Art. 27. No âmbito da administração pública federal, direta e indireta, bem como das empresas que detêm concessão e permissão de serviços públicos federais, os serviços prestados por servidores e empregados capacitados para utilizar a Libras e realizar a tradução e interpretação de Libras - Língua Portuguesa estão sujeitos a padrões de controle de atendimento e a avaliação da satisfação do usuário dos serviços públicos, sob a coordenação da Secretaria de Gestão do Ministério do Planejamento, Orçamento e Gestão, em conformidade com o Decreto no 3.507, de 13 de junho de 2000.
Parágrafo único.
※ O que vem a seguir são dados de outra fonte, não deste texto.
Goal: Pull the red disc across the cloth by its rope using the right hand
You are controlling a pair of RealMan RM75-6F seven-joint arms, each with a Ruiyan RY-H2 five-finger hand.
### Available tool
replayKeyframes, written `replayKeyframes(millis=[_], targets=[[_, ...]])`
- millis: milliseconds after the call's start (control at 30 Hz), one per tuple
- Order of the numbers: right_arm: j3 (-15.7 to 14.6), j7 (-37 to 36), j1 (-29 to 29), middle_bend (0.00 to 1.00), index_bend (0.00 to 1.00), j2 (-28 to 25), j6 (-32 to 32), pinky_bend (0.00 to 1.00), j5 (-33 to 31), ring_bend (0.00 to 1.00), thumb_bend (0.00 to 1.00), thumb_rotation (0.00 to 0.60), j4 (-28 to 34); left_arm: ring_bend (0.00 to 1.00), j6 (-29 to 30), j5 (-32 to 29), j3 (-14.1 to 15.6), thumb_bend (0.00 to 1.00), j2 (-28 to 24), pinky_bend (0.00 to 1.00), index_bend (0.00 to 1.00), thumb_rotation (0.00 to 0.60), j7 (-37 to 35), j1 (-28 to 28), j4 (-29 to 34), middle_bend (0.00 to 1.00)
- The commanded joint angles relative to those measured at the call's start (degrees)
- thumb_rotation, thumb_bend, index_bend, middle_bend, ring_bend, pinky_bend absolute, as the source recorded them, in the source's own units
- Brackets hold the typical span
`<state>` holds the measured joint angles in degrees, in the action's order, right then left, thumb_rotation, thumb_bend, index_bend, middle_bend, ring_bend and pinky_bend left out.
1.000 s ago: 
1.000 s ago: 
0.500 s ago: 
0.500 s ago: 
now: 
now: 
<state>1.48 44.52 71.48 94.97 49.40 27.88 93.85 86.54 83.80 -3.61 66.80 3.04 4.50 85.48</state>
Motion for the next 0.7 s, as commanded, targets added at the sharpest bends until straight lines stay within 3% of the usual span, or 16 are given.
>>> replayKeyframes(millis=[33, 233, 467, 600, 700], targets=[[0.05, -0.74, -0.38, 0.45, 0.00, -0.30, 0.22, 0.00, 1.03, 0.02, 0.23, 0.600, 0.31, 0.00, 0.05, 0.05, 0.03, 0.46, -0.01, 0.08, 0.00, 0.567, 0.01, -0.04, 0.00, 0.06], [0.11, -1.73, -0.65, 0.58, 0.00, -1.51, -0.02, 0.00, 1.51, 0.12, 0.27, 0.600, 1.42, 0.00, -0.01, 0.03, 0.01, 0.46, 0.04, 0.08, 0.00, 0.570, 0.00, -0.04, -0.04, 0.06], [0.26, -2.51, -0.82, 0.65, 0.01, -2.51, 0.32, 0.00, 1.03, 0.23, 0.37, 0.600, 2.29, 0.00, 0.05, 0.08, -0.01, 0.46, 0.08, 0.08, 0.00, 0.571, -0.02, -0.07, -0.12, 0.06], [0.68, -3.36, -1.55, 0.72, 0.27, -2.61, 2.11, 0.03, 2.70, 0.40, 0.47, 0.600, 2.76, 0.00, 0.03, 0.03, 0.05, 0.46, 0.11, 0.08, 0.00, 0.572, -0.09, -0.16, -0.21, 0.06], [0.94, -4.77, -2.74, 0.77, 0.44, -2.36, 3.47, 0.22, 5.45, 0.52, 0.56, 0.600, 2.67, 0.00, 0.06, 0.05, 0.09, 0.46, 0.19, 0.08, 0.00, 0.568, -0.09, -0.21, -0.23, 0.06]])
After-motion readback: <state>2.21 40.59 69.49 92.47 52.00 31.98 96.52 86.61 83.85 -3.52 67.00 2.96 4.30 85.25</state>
Caberá à administração pública no âmbito estadual, municipal e do Distrito Federal disciplinar, em regulamento próprio, os padrões de controle do atendimento e avaliação da satisfação do usuário dos serviços públicos, referido no caput.
CAPÍTULO IX
DAS DISPOSIÇÕES FINAIS
Art. 28. Os órgãos da administração pública federal, direta e indireta, devem incluir em seus orçamentos anuais e plurianuais dotações destinadas a viabilizar ações previstas neste Decreto, prioritariamente as relativas à formação, capacitação e qualificação de professores, servidores e empregados para o uso e difusão da Libras e à realização da tradução e interpretação de Libras - Língua Portuguesa, a partir de um ano da publicação deste Decreto.
Art. 29. O Distrito Federal, os Estados e os Municípios, no âmbito de suas competências, definirão os instrumentos para a efetiva implantação e o controle do uso e difusão de Libras e de sua tradução e interpretação, referidos nos dispositivos deste Decreto.
Art. 30. Os órgãos da administração pública estadual, municipal e do Distrito Federal, direta e indireta, viabilizarão as ações previstas neste Decreto com dotações específicas em seus orçamentos anuais e plurianuais, prioritariamente as relativas à formação, capacitação e qualificação de professores, servidores e empregados para o uso e difusão da Libras e à realização da tradução e interpretação de Libras - Língua Portuguesa, a partir de um ano da publicação deste Decreto.
Art. 31. Este Decreto entra em vigor na data de sua publicação.
Brasília, 22 de dezembro de 2005; 184o da Independência e 117o da República.